# Mortgages/loans for Amish house



## A_Griffiths (Aug 10, 2020)

Hello. My husband and I have been slowly making the transition into homesteading and have been searching for the right place to plant some roots! We came across an Amish house that would set us up perfectly, but there is no electric. There is bathrooms with showers- I’m not sure what plumbing looks like. Is there any way of being able to get a mortgage loan for a house like this? Where would I start? We are out in Michigan.


----------



## Fishindude (May 19, 2015)

Any smart banker would walk away from this loan unless the borrow has plenty of other collateral.
A home without electricity and some kind of weird plumbing isn't too desirable for the majority of the population. Chances are there are many building code violations as well, since the Amish don't build to any particular guidelines.


----------



## Gayle in KY (May 13, 2002)

I doubt it would pass inspection.


----------



## po boy (Jul 12, 2010)

May be with a lot down and a local lender/bank.


----------



## CKelly78z (Jul 16, 2017)

My BIL was looking recently at a really nice Amish place in middle Ohio, he would have wrote a check for it out of his retirement, so no loan consideration for that, but I don't think a bank would be too keen on an off grid farm loan.


----------



## muleskinner2 (Oct 7, 2007)

No regular bank will touch it. You might be able to get the owner to carry the note.


----------



## GTX63 (Dec 13, 2016)

I looked at an Amish house with a friend a few years ago. No electric, but a few solar panels to run a router.
Water was from a well with a generator. Washing machine was gas powered. The house was 3 years old but no doors, closets, only floor cabinets, no ductwork for hvac. Beautiful property, very nice barns and outbuildings, house was vinyl sided and plain.
15k to run a pole, set a meter and bury electric.
About the same to run wiring.
10k to run water and another 12k to dig up the steel drum and install a proper septic.
11k to install a furnace, central air and ductwork.
Cabinets, trim, doors, light fixtures, etc and the bill was adding up.
It was to be a cash deal. No bank would offer a mortgage.


----------



## A_Griffiths (Aug 10, 2020)

The one we were looking at has baseboard heating, natural gas and a wood burner, a septic, and closets. Seems to have running water in the house already. I wasn’t sure if there was a different route of loans we could do, like a fix it up loan then refinance after electric is ran, or a farm land loan? It is also a beautiful set up, with a little land, nice out buildings and a large garden area already set up, but that darn house.


----------



## 101pigs (Sep 18, 2018)

A_Griffiths said:


> Hello. My husband and I have been slowly making the transition into homesteading and have been searching for the right place to plant some roots! We came across an Amish house that would set us up perfectly, but there is no electric. There is bathrooms with showers- I’m not sure what plumbing looks like. Is there any way of being able to get a mortgage loan for a house like this? Where would I start? We are out in Michigan.

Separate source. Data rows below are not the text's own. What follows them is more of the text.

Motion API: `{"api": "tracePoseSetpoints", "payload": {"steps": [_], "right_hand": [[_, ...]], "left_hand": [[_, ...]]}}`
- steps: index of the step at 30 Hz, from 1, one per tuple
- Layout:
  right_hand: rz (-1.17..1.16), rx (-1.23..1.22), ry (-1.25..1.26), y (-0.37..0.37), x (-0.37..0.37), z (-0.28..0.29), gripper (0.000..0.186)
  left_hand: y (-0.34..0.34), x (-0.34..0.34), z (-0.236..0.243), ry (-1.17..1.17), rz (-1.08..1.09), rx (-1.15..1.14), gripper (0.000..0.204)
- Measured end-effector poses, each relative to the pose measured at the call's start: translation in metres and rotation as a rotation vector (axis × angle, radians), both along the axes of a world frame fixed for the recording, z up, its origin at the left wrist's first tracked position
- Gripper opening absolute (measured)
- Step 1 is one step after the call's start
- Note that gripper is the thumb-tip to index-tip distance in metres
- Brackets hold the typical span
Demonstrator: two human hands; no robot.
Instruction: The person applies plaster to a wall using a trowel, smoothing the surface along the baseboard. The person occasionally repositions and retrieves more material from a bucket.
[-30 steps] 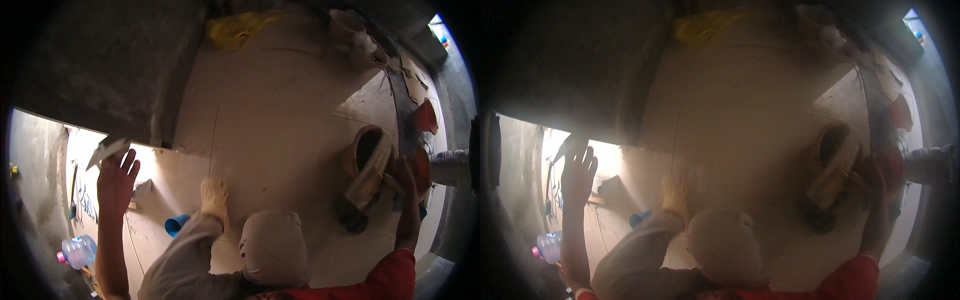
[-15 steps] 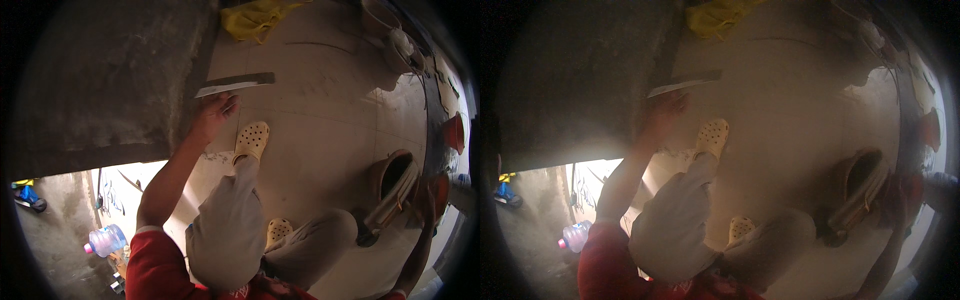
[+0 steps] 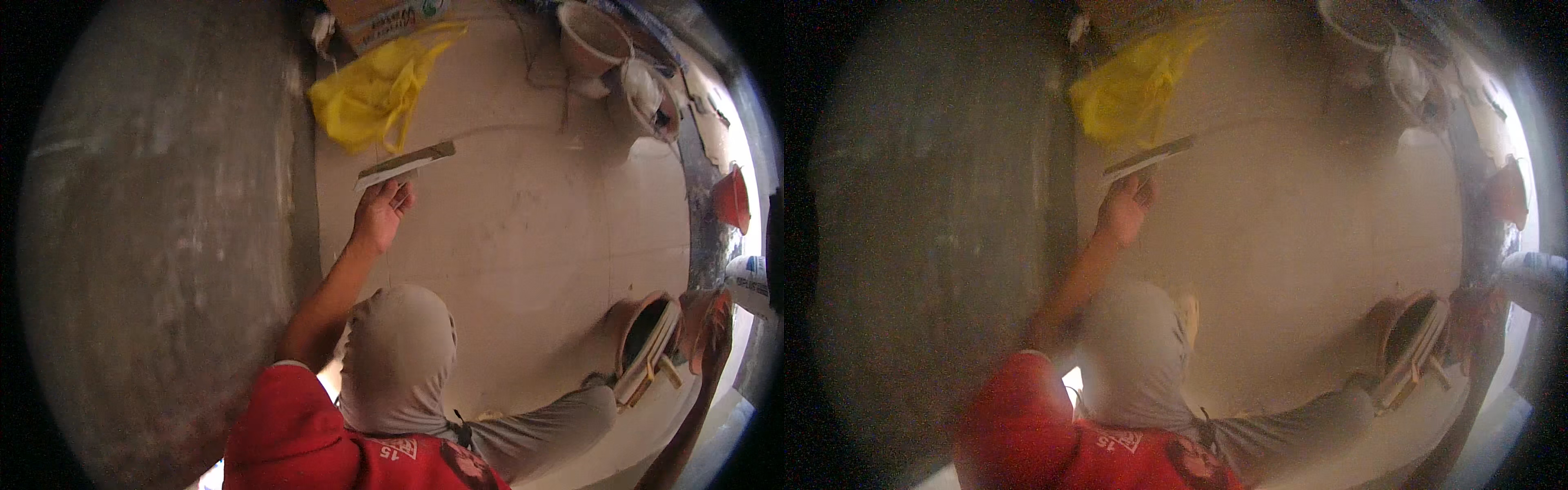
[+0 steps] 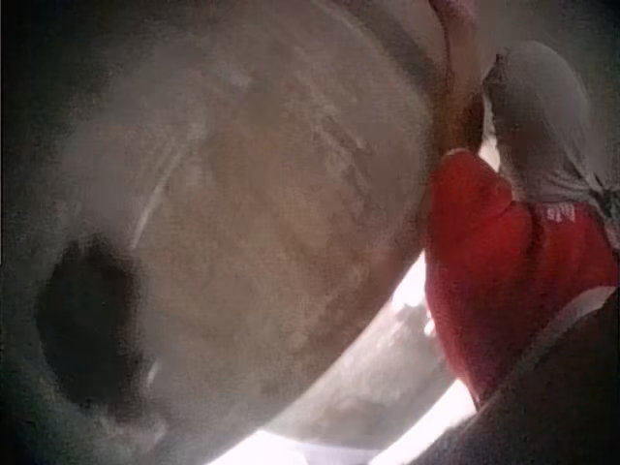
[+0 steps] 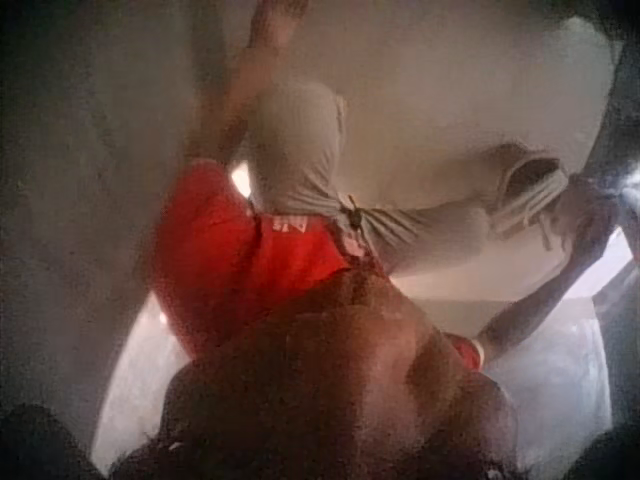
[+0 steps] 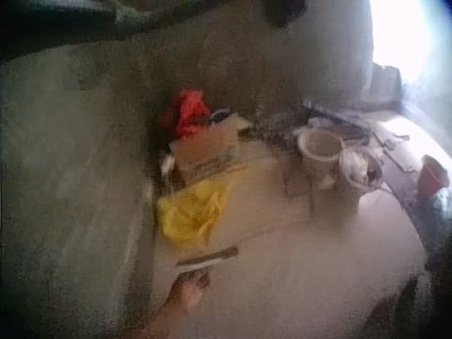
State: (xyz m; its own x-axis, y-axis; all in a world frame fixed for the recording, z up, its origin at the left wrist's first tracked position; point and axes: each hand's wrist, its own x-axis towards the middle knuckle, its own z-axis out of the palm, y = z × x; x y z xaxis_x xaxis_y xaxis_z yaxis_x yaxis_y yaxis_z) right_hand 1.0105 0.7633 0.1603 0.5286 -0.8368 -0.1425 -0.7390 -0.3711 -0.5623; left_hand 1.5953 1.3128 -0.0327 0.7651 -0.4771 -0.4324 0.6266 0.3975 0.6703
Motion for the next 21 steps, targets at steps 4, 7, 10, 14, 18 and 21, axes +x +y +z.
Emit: {"api": "tracePoseSetpoints", "payload": {"steps": [4, 7, 10, 14, 18, 21], "right_hand": [[-0.021, 0.012, -0.036, 0.023, 0.072, 0.043, 0.054], [0.018, 0.070, -0.052, 0.035, 0.146, 0.056, 0.053], [0.063, 0.112, 0.061, 0.054, 0.223, 0.046, 0.055], [0.184, 0.262, 0.065, 0.069, 0.323, 0.000, 0.054], [0.498, 0.206, -0.072, 0.070, 0.443, -0.078, 0.059], [0.598, 0.190, -0.041, 0.063, 0.556, -0.108, 0.062]], "left_hand": [[-0.018, 0.073, 0.011, -0.033, 0.060, -0.098, 0.040], [-0.011, 0.104, 0.028, -0.058, 0.123, -0.105, 0.040], [0.005, 0.137, 0.047, -0.185, 0.176, -0.078, 0.040], [0.017, 0.186, 0.069, -0.258, 0.248, -0.096, 0.038], [0.019, 0.212, 0.085, -0.326, 0.297, -0.063, 0.033], [0.022, 0.228, 0.086, -0.381, 0.295, 0.030, 0.031]]}}
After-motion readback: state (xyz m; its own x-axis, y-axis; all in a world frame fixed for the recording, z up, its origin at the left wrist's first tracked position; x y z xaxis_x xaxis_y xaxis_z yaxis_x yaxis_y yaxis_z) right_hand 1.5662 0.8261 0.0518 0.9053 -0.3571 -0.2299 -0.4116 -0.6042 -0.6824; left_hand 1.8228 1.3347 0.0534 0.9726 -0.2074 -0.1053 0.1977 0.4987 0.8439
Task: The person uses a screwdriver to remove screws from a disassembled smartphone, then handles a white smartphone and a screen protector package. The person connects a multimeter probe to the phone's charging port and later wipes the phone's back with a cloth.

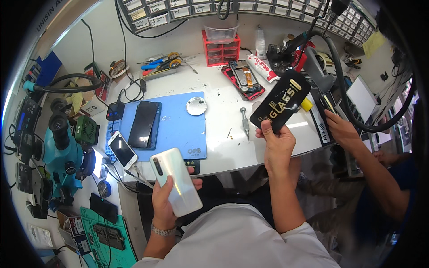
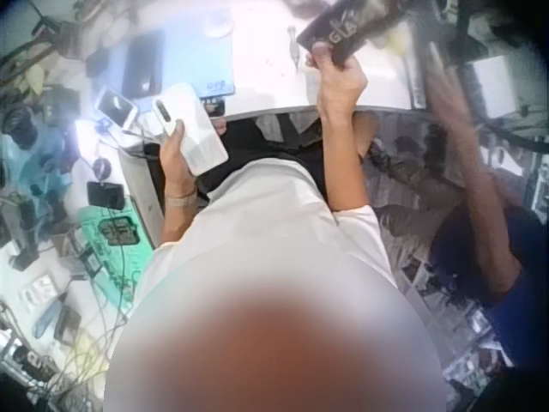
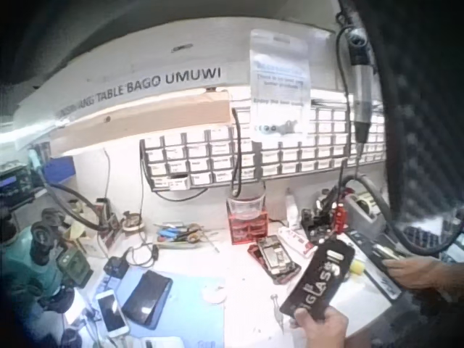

If the house is not up to code no bank will load money on the house. If not up to code the electric company will not install electric. 
Building, electric, plumbing etc. all has to be up to code in order to get a load on it. 
The 2x4 framing studs has to be 16 inches on center. 24 inches on center will not work for a house.


----------



## po boy (Jul 12, 2010)

A_Griffiths said:


> The one we were looking at has baseboard heating, natural gas and a wood burner, a septic, and closets. Seems to have running water in the house already. I wasn’t sure if there was a different route of loans we could do, like a fix it up loan then refinance after electric is ran, or a farm land loan? It is also a beautiful set up, with a little land, nice out buildings and a large garden area already set up, but that darn house.


A traditional lender like Fannie, Freddie, FHA, and VA will not do it. Try Farm Credit


----------



## Wolf mom (Mar 8, 2005)

Find a mortgage broker - get a "Non-conforming" loan. They do not use government alphabet (FHA) loan guidelines. 
If you get written bids on what work needs to be done to bring it to code/FHA guidelines, you can get a loan that will pay out as the work is being done - similar to a builders loan - that converts to a "regular" loan when the work is finished.
Ya just gotta shop around - not banks or credit unions, they're pretty conservative. That's why I suggested a mortgage broker as they work with many lenders.


----------



## A_Griffiths (Aug 10, 2020)

Thanks a bunch for the information!


----------



## Saxsona (Dec 30, 2020)

I suppose it is possible, yes. You need to speak with some local banks and see what they can offer you. Or you can use the help of some companies that dive people with mortgages, and loans. I use them sometimes, when I need help. In case you are interested I use Mortgage Advisor Middlesbrough services. I am sure that you will find a solution to this problem, and you will get a mortgage to fix your house. Hope you will find my message useful, I really want to help you. Keep me in touch please. Thank you.


----------



## MartinWilliams (7 mo ago)

GTX63 said:


> I looked at an Amish house with a friend a few years ago. No electric, but a few solar panels to run a router.
> Water was from a well with a generator. Washing machine was gas powered. The house was 3 years old but no doors, closets, only floor cabinets, no ductwork for hvac. Beautiful property, very nice barns and outbuildings, house was vinyl sided and plain.
> 15k to run a pole, set a meter and bury electric.
> About the same to run wiring.
> ...


No bank will load money on the house if it is not up to code. The electric provider will not install electricity if it is not up to code. To obtain a load on it, the building, electric, plumbing, and other systems must all be up to code.


----------



## MreoPitr (7 mo ago)

I’m not an expert, but I can give you advice from my personal experience. It will be: better don’t ask such important questions at random people. You should try and go to the specialist (I mean mortgage advisor). These people know what to do, they know laws and have a lot of experience in solving people’s loan problems. I’ve been desperately trying to get a loan, but no result, because my job seemed to be unstable. I went to Mortgage Advisor Bristol and he found an option for me in a short period of time. Thanks to him, everything is fine now


----------



## Riverdale (Jan 20, 2008)

Here in the middle of the mitten, all the Amish home built in the past 10 years all have code wiring in them, just buried behind the drywall.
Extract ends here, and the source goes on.